> **WHAT THE EXERCISE ASKS**
Single out the lines of the material that contain "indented" and copy them.

═══ STUDY MATERIAL ═══

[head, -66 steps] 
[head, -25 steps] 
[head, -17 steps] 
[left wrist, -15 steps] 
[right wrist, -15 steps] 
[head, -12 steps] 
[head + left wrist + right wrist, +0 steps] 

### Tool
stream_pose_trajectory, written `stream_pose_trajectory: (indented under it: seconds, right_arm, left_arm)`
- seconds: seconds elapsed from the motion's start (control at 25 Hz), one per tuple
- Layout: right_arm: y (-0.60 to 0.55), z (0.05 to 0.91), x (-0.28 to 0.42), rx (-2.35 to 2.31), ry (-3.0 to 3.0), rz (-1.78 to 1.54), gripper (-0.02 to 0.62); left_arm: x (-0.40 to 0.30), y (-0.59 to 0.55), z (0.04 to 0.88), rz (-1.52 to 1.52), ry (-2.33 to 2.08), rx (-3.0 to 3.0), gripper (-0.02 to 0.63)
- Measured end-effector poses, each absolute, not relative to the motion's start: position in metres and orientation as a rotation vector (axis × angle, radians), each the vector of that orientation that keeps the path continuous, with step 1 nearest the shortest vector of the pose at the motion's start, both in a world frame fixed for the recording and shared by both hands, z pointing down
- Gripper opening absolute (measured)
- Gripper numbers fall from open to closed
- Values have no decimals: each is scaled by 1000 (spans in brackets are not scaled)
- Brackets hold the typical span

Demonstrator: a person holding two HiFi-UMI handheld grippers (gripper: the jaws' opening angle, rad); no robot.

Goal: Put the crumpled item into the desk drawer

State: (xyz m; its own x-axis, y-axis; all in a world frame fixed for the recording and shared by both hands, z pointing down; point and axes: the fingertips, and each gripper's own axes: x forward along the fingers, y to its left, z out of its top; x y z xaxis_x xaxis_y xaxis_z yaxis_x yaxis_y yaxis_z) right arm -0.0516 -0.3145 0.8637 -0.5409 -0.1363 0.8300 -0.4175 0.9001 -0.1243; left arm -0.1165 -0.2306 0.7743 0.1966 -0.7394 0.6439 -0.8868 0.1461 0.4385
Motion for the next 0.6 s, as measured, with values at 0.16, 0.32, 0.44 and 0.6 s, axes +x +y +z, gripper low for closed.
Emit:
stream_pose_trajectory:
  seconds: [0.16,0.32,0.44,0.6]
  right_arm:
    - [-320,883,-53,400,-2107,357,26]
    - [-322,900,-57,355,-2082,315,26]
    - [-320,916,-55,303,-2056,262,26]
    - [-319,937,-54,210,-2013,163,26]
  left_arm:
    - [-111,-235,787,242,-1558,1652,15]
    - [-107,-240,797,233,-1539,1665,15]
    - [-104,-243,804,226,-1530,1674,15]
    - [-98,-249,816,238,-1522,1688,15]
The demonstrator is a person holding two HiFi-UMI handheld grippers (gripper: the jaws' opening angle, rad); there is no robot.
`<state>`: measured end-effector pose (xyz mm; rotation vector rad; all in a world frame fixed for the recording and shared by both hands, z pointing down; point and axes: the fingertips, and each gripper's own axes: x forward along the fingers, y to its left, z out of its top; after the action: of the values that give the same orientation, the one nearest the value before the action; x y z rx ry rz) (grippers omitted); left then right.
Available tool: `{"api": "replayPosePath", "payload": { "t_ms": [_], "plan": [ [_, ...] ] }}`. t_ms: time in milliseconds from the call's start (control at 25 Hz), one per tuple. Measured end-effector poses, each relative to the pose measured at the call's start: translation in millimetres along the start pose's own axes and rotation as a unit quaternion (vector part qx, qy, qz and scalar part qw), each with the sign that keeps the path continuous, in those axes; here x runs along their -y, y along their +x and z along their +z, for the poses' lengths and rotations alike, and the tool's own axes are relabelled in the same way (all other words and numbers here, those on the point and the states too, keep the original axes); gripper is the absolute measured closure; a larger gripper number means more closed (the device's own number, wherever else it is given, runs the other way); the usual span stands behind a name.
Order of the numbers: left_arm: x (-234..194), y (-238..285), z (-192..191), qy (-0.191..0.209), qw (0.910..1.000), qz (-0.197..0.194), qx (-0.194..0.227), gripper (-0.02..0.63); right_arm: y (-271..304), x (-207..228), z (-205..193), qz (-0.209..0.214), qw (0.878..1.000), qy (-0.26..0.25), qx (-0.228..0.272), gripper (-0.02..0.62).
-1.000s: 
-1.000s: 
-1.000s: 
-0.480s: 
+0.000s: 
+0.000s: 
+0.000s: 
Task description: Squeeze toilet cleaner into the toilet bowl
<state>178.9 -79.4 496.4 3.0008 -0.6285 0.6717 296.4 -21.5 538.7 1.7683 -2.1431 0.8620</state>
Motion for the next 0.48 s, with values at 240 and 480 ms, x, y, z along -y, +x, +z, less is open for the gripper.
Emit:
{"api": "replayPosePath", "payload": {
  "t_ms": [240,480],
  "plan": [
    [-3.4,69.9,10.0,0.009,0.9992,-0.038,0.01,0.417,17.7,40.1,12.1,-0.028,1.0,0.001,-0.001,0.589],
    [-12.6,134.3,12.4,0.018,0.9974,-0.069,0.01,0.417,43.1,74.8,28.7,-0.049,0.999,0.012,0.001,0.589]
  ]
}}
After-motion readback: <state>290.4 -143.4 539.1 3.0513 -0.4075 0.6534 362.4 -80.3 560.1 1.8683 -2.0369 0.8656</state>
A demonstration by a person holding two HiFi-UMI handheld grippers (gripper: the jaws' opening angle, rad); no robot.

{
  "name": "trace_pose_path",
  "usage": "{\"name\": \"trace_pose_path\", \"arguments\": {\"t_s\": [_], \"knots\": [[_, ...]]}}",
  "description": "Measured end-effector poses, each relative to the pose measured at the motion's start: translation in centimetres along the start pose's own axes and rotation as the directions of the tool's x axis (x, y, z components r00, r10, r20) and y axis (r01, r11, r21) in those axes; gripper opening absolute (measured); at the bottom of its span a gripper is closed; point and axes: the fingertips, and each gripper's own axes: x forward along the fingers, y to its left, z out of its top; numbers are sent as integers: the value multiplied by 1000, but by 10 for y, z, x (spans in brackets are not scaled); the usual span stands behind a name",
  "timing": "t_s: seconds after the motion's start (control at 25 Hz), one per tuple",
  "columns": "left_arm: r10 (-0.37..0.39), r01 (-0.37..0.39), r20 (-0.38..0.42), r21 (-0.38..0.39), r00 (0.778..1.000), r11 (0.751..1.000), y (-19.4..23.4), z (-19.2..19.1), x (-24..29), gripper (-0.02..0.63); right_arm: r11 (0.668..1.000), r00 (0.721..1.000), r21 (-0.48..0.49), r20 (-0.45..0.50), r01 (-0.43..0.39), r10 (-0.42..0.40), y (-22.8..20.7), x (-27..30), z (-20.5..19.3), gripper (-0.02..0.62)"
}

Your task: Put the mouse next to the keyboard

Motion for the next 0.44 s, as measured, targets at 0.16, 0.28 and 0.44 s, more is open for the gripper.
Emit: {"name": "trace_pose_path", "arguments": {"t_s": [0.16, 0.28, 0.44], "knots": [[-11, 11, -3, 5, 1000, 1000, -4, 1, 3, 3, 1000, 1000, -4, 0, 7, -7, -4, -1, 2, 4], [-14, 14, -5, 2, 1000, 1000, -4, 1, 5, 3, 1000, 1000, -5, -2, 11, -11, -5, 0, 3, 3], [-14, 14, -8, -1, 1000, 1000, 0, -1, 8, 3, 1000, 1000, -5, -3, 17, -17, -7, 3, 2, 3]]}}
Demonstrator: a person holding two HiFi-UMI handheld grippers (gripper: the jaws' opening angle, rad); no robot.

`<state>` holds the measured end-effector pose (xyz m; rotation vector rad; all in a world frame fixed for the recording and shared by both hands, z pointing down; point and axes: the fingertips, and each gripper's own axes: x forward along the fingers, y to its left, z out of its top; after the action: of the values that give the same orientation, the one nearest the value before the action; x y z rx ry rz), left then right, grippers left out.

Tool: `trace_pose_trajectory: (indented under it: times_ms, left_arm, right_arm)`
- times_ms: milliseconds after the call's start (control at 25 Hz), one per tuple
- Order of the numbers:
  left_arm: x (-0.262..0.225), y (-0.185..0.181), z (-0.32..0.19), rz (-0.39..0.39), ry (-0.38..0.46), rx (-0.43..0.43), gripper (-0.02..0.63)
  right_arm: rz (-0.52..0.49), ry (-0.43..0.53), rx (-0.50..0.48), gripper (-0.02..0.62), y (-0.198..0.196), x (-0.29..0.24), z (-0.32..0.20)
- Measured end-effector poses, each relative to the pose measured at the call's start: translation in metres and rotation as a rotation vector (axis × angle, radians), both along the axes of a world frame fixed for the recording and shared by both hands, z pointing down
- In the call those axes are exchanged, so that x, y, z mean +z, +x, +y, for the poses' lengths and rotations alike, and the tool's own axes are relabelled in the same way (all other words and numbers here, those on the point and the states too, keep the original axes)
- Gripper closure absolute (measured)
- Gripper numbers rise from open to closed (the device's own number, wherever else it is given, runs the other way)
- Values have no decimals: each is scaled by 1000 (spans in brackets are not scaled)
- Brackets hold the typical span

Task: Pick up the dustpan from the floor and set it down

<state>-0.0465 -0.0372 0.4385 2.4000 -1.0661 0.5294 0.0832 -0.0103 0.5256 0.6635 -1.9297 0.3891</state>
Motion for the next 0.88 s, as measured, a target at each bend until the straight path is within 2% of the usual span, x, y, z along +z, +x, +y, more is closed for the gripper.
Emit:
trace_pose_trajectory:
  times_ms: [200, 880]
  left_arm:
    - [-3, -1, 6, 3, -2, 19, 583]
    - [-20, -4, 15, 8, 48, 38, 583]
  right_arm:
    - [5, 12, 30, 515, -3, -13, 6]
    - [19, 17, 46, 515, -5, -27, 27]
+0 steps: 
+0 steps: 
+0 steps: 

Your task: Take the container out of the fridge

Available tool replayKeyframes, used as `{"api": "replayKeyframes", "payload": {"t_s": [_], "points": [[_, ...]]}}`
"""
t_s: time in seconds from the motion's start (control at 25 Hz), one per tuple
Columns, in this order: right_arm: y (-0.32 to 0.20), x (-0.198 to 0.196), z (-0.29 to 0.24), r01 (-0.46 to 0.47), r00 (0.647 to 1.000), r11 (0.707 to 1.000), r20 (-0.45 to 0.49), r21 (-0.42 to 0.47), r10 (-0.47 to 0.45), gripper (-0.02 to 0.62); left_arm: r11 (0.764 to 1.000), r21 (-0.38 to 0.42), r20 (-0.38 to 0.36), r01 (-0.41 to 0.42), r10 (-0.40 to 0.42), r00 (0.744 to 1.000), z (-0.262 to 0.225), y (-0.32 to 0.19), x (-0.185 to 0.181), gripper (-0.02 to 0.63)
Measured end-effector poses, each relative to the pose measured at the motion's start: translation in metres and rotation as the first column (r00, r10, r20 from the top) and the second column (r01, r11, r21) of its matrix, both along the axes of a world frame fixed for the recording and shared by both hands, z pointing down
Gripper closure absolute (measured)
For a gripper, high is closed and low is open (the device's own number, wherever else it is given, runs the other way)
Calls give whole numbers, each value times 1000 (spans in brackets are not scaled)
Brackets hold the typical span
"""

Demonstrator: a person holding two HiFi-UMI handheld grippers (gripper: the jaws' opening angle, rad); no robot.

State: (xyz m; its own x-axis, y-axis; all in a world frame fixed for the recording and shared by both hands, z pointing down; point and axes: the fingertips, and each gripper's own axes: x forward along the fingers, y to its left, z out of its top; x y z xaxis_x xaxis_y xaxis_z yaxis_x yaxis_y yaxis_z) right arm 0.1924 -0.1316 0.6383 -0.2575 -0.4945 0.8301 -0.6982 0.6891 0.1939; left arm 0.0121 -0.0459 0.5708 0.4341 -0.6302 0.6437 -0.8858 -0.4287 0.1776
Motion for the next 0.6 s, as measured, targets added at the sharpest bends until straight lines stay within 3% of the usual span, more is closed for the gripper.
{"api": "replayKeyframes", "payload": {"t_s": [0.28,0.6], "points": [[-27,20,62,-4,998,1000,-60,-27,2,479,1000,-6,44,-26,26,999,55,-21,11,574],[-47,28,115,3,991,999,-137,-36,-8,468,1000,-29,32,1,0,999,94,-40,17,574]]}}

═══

> **PROBLEM SOLUTION**
stream_pose_trajectory, written `stream_pose_trajectory: (indented under it: seconds, right_arm, left_arm)`
Tool: `trace_pose_trajectory: (indented under it: times_ms, left_arm, right_arm)`

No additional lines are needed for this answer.